Available on: Enterprise Edition>= 0.18.0

Run tasks as containers on Google Cloud VMs.

How to use the Google Batch task runner

This task runner will deploy the container for the task to a specified Google Cloud Batch VM.

To launch the task on Google Cloud Batch, there are three main concepts you need to be aware of:

  1. Machine Type — a mandatory property indicating the compute machine type to which the task will be deployed. If no reservation is specified, a new compute instance will be created for each batch which can add around a minute of latency.
  2. Reservation — an optional property allowing you to set up a reservation for a given virtual machine and avoid the time needed to create a new compute instance for each task.
  3. Network Interfaces — an optional property; if not specified, it will use the default interface if not specified otherwise.

How does Google Batch task runner work

In order to support inputFiles, namespaceFiles, and outputFiles, the Google Batch task runner will do the following:

  • mount a volume from a GCS bucket
  • upload input files to the bucket before launching the container
  • download output files from the bucket after the container has finished running.

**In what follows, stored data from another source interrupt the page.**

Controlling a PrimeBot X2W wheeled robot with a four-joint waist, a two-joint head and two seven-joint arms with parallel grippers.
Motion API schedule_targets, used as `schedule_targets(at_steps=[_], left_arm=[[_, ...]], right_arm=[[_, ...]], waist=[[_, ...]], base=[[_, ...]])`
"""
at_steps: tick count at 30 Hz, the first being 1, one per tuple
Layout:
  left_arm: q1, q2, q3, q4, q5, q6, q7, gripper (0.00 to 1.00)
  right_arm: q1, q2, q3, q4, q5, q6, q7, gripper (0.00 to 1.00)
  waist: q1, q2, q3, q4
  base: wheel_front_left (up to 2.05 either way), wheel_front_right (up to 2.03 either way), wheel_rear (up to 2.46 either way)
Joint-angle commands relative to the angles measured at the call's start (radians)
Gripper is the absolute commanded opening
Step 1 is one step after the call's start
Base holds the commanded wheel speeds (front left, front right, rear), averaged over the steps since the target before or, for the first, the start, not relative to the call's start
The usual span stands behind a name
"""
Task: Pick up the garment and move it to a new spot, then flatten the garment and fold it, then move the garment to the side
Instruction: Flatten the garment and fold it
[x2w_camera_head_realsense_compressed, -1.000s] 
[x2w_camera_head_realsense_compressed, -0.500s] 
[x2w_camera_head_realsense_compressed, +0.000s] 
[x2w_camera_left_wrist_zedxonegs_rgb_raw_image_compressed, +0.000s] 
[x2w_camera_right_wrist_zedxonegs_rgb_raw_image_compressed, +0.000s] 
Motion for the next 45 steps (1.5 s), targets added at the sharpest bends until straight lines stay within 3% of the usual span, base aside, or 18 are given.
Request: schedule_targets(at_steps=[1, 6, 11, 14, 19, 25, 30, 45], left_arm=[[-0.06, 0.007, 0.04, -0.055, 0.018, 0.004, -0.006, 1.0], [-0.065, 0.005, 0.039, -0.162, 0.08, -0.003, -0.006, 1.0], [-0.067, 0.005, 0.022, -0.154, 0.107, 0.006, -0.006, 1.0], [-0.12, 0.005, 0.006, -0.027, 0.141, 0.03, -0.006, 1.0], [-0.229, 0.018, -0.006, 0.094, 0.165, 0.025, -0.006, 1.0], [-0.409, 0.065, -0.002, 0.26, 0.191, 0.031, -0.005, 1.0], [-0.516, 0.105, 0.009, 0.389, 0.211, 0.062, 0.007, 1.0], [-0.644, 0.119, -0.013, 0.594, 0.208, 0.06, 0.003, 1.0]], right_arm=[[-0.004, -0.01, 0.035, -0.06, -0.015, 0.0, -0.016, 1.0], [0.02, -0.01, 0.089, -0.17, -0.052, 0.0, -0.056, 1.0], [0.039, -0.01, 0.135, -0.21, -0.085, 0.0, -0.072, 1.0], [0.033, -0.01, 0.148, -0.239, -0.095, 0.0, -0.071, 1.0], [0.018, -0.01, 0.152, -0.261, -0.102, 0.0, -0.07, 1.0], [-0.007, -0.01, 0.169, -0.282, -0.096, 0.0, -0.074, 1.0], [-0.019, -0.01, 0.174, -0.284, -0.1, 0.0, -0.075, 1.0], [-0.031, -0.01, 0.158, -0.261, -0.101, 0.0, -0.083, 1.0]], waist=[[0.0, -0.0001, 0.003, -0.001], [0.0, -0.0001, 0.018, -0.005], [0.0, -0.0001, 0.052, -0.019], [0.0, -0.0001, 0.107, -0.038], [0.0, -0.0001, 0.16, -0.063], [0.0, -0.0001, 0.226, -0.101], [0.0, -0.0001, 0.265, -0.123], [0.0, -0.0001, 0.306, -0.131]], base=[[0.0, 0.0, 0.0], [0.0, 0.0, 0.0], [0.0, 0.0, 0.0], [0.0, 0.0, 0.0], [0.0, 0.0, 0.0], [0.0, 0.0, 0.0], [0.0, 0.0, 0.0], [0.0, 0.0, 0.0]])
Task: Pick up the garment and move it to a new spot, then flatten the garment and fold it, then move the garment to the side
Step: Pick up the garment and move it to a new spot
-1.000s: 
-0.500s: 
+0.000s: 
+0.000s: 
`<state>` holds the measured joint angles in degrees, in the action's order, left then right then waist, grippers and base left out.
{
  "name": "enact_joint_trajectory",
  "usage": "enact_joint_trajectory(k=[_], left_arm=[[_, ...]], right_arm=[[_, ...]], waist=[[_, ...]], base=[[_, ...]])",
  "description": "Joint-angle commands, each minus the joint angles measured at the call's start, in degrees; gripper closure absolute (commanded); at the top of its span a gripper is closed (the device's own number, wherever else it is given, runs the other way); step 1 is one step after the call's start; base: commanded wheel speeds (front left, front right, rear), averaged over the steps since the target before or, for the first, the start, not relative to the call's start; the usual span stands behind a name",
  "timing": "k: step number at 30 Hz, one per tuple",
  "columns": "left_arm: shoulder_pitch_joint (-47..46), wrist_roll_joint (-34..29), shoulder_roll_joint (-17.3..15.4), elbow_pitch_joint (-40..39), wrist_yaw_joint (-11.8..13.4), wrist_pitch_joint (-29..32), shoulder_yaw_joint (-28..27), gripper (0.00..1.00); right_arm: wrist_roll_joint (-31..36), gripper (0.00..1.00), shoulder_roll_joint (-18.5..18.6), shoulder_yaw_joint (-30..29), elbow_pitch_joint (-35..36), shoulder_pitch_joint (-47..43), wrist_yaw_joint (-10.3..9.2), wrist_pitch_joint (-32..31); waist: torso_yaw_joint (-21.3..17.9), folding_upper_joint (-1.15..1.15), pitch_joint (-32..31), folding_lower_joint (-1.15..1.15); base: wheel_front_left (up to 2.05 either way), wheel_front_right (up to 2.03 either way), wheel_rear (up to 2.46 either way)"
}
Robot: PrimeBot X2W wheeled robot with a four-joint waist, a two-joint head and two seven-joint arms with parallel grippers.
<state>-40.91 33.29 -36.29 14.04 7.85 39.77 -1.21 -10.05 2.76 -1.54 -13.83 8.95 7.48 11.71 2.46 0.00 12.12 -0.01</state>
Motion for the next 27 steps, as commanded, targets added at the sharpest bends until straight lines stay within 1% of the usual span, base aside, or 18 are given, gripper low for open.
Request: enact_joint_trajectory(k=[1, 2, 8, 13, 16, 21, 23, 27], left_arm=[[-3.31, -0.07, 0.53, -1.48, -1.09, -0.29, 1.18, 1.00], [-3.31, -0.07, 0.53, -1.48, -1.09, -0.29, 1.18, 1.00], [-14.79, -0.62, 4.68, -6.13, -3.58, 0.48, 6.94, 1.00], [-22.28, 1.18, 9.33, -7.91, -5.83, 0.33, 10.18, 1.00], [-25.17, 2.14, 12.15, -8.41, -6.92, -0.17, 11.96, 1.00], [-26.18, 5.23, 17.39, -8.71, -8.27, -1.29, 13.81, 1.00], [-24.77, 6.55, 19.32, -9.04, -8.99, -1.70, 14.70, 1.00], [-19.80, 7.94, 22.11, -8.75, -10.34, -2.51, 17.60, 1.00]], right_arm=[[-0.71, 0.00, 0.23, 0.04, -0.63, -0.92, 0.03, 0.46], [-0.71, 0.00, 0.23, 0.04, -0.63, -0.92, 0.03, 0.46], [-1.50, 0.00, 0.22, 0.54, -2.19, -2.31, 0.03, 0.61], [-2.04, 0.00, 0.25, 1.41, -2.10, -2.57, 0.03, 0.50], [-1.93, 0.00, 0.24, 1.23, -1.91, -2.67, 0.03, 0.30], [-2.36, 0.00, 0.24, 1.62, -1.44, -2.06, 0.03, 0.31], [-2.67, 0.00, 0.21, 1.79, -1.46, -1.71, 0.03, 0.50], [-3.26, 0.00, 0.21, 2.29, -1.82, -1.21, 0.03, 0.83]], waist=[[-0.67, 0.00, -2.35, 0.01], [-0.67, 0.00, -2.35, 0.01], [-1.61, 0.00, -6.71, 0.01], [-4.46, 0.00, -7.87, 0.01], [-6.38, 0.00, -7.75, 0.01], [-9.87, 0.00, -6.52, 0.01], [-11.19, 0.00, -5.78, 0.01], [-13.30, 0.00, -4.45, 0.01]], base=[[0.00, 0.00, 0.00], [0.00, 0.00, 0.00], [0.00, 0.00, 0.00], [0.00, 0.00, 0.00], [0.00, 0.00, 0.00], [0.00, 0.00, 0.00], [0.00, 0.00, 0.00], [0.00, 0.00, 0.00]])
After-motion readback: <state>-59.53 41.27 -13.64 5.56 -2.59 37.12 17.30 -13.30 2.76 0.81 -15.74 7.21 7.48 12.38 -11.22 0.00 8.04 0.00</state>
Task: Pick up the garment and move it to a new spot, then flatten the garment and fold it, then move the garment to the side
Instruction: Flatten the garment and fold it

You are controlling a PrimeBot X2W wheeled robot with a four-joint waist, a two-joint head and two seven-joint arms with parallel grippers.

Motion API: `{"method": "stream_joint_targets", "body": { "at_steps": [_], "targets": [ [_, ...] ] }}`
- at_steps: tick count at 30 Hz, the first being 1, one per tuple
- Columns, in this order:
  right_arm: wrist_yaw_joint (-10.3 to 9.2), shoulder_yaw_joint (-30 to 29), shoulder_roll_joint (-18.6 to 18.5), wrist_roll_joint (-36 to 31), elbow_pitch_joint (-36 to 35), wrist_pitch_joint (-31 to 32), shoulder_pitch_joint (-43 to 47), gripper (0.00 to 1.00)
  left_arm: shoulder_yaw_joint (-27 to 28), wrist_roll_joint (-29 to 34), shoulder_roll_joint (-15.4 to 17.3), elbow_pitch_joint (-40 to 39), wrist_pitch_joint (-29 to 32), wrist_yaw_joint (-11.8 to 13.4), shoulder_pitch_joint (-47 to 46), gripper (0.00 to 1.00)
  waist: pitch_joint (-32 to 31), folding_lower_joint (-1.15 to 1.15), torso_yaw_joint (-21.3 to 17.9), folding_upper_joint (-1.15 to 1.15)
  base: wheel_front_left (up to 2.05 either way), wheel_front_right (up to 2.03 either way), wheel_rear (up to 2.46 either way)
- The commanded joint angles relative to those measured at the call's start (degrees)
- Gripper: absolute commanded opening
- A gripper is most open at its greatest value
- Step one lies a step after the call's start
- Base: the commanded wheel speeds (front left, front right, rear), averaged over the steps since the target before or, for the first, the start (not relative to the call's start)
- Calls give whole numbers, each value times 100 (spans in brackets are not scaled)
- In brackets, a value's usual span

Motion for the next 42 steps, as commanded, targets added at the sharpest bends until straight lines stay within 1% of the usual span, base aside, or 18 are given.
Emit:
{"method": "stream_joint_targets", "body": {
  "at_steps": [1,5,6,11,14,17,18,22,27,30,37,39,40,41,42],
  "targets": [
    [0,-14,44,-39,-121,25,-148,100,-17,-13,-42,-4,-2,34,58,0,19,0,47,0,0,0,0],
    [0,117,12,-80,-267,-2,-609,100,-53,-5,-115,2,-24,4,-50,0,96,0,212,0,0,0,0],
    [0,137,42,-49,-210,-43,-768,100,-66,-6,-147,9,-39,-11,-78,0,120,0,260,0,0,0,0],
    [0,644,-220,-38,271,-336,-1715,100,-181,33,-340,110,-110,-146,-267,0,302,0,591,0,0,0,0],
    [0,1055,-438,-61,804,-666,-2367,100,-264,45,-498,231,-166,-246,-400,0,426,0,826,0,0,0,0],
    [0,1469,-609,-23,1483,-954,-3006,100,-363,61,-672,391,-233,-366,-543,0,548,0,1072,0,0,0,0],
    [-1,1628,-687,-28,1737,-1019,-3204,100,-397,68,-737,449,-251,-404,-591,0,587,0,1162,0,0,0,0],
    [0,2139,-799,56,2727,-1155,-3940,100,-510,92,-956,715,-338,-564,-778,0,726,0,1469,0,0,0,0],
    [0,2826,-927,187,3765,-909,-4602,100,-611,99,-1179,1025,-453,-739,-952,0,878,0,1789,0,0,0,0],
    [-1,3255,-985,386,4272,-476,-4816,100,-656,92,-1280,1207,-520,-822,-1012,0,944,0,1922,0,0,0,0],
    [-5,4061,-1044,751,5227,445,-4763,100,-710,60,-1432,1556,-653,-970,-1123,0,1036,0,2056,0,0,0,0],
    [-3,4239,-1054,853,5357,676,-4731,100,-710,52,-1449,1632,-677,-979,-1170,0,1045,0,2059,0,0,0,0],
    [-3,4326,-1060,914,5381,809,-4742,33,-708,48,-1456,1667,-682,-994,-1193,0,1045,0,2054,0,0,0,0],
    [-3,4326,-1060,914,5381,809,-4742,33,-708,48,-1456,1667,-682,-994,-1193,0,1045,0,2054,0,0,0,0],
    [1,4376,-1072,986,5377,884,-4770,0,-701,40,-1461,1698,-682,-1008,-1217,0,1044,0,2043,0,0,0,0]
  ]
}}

Since we don't know the working directory of the container in advance, you need to explicitly define the working directory and output directory when using the GCP Batch runner, e.g. use python {{ workingDir }}/main.py rather than python main.py.

A full flow example

yaml
id: gcp_batch_runner
namespace: company.team

variables:
  region: europe-west9

tasks:
  - id: scrape_environment_info
    type: io.kestra.plugin.scripts.python.Commands
    containerImage: ghcr.io/kestra-io/pydata:latest
    taskRunner:
      type: io.kestra.plugin.ee.gcp.runner.Batch
      projectId: "{{ secret('GCP_PROJECT_ID') }}"
      region: "{{ vars.region }}"
      bucket: "{{ secret('GCS_BUCKET')}}"
      serviceAccount: "{{ secret('GOOGLE_SA') }}"
    commands:
      - python {{ workingDir }}/main.py
    namespaceFiles:
      enabled: true
    outputFiles:
      - "environment_info.json"
    inputFiles:
      main.py: |
        import platform
        import socket
        import sys
        import json
        from kestra import Kestra

        print("Hello from GCP Batch and kestra!")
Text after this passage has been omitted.